**Input data:**
==*==

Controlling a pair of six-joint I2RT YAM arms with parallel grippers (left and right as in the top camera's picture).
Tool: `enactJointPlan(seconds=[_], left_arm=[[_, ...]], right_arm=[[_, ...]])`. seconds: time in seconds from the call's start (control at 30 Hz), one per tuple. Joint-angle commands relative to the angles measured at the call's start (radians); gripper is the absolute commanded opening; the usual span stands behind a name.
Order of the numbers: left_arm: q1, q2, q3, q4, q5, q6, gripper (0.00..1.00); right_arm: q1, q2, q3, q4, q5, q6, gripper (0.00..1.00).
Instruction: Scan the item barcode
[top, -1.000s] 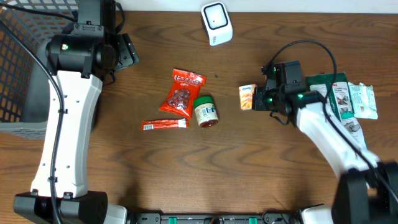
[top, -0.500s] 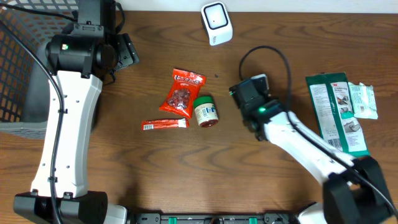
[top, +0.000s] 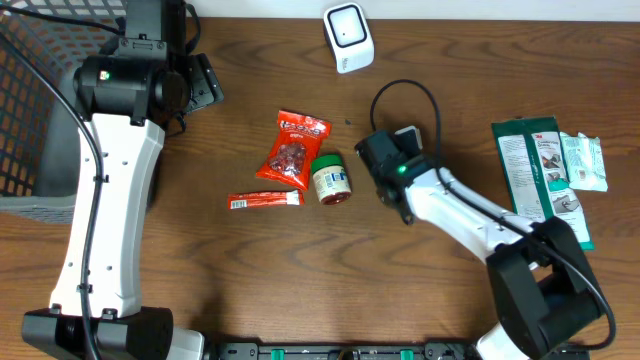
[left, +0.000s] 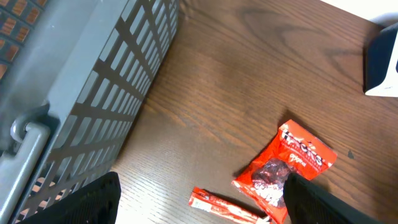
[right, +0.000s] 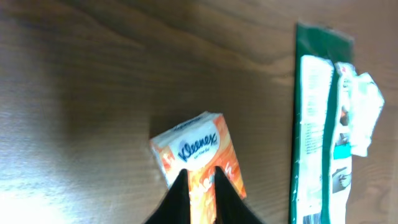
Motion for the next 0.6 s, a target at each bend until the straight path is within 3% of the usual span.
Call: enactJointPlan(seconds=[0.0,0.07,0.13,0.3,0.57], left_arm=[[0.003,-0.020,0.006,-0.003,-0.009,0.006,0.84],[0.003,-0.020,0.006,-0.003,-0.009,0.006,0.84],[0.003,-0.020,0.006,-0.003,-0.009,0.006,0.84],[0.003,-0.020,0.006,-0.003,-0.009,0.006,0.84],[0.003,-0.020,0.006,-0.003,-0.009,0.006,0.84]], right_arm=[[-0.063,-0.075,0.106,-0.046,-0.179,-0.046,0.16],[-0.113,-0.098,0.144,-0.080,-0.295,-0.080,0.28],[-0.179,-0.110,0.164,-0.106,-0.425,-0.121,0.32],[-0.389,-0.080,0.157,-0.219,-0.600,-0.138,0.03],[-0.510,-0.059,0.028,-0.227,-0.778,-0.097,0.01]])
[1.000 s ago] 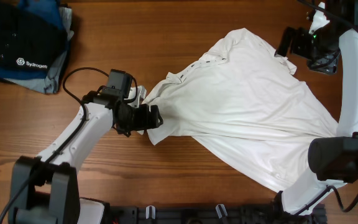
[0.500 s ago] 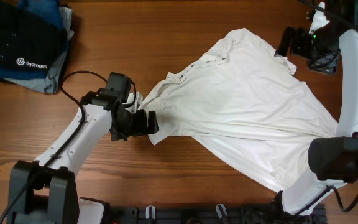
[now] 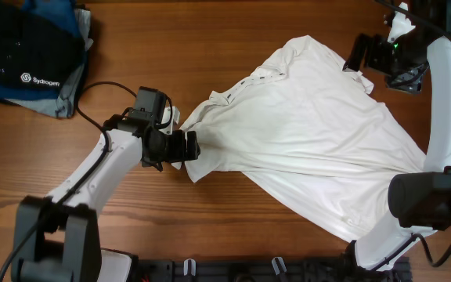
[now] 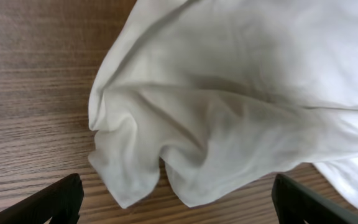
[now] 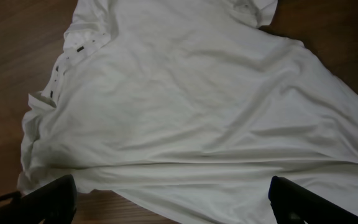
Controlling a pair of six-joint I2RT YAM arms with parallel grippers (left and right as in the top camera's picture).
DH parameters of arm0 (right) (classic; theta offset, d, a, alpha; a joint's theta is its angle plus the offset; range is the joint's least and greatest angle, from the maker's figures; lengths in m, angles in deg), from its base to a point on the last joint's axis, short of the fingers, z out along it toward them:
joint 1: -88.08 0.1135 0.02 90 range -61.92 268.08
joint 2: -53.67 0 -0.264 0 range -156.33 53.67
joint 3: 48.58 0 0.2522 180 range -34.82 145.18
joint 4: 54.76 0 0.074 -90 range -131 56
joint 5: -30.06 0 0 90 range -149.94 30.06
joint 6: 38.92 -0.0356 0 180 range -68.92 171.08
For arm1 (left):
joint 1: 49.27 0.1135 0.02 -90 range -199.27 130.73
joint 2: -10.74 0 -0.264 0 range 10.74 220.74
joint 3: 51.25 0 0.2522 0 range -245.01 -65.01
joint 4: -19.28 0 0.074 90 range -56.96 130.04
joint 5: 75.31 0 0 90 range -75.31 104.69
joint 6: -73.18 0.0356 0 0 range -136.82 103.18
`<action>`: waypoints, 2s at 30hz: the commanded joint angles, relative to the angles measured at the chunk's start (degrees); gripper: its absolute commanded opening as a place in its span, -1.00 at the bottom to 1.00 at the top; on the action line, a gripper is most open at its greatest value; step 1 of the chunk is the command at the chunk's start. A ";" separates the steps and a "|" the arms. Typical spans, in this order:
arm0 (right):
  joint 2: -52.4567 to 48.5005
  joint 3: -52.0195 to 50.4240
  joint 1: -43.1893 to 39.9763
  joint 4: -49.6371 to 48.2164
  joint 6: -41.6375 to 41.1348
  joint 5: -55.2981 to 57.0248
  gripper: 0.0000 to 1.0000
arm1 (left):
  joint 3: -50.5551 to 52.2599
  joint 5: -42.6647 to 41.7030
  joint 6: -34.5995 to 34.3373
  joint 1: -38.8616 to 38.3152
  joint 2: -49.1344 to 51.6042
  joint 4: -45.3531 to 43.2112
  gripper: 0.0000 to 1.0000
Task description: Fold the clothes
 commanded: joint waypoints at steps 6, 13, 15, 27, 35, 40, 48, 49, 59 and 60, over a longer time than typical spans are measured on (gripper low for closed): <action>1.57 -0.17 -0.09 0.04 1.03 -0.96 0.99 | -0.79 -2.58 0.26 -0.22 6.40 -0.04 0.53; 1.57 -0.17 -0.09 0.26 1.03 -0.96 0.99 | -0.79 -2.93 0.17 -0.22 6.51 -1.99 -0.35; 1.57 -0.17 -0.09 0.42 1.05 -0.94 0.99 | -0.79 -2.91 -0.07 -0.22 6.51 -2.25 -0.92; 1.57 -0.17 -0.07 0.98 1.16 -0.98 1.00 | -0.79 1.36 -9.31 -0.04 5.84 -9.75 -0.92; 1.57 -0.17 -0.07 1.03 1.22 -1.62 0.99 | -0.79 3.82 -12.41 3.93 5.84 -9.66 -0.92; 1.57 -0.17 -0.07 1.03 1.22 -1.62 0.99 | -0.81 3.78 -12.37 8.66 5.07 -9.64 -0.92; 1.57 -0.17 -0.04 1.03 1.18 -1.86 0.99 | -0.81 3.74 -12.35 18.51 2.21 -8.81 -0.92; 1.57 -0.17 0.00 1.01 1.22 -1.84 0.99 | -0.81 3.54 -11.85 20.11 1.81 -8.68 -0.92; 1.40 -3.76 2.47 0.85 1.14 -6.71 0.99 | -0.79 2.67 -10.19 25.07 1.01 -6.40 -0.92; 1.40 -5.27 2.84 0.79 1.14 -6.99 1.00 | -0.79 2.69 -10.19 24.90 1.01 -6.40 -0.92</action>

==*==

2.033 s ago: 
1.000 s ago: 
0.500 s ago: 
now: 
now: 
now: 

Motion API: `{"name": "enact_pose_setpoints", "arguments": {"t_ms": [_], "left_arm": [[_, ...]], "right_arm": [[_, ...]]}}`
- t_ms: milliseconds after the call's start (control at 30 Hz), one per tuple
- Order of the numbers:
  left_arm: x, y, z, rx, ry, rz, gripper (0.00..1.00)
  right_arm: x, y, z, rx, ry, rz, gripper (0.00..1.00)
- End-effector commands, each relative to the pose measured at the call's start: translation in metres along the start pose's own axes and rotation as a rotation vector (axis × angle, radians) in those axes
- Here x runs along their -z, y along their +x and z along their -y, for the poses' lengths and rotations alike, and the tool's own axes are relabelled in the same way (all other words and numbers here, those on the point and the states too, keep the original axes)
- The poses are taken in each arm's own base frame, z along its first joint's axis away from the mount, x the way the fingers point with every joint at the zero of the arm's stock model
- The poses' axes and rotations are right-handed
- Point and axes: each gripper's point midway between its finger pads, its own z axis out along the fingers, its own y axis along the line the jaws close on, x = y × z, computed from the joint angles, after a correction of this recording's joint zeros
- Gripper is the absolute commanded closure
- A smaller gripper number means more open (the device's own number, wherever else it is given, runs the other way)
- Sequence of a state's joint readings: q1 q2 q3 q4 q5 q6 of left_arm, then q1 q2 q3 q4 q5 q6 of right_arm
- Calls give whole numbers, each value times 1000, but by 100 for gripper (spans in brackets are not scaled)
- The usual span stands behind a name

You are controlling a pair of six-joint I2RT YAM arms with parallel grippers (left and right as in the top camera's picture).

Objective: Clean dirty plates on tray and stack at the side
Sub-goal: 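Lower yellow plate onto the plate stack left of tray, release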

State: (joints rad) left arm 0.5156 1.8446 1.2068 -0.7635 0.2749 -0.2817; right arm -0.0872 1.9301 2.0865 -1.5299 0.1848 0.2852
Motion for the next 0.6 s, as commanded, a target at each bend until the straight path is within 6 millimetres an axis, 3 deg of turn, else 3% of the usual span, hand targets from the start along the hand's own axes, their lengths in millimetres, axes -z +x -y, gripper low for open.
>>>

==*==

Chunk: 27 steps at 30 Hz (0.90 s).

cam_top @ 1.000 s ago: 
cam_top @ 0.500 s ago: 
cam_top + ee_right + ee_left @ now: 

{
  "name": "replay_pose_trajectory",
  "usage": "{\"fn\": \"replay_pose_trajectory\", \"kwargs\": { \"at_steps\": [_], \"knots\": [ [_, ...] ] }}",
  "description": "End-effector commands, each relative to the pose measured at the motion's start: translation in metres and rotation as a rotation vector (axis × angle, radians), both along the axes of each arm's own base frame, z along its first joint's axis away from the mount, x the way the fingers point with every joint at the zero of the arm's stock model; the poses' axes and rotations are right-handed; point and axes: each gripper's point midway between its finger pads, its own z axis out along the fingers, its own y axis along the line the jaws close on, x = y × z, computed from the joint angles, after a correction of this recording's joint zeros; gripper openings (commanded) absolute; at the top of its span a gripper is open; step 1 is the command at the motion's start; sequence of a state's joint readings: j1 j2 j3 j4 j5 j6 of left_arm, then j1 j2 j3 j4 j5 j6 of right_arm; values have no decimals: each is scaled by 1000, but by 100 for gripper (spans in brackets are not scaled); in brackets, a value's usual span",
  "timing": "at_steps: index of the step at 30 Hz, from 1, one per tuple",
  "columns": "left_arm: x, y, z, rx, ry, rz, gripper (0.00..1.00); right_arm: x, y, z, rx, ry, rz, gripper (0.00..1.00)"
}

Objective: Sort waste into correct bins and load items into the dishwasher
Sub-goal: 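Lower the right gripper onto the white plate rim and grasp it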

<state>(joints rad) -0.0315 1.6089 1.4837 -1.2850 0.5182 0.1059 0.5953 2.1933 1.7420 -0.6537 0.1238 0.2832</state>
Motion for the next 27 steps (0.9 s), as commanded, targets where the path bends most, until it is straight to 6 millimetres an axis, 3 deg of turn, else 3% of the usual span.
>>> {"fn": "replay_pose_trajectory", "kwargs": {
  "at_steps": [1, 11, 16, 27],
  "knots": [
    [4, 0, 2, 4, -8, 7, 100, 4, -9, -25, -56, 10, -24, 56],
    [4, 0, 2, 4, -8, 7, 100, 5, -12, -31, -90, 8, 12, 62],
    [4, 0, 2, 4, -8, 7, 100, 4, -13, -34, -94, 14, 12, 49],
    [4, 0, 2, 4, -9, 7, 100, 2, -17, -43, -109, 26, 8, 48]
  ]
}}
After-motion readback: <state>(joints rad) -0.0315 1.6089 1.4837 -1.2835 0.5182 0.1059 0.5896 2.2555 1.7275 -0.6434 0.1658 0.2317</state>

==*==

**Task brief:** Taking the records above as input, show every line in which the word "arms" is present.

**Solution to the exercise:**
Controlling a pair of six-joint I2RT YAM arms with parallel grippers (left and right as in the top camera's picture).
Controlling a pair of six-joint I2RT YAM arms with parallel grippers (left and right as in the top camera's picture).
`<action>`: waypoints, 2s at 30hz: the commanded joint angles, relative to the angles measured at the chunk's start (degrees); gripper: its absolute commanded opening as a place in its span, -1.00 at the bottom to 1.00 at the top; on the action line, a gripper is most open at its greatest value; step 1 of the chunk is the command at the chunk's start. A ";" separates the steps and a "|" the arms. Typical spans, in this order:
You are controlling a pair of six-joint I2RT YAM arms with parallel grippers (left and right as in the top camera's picture).

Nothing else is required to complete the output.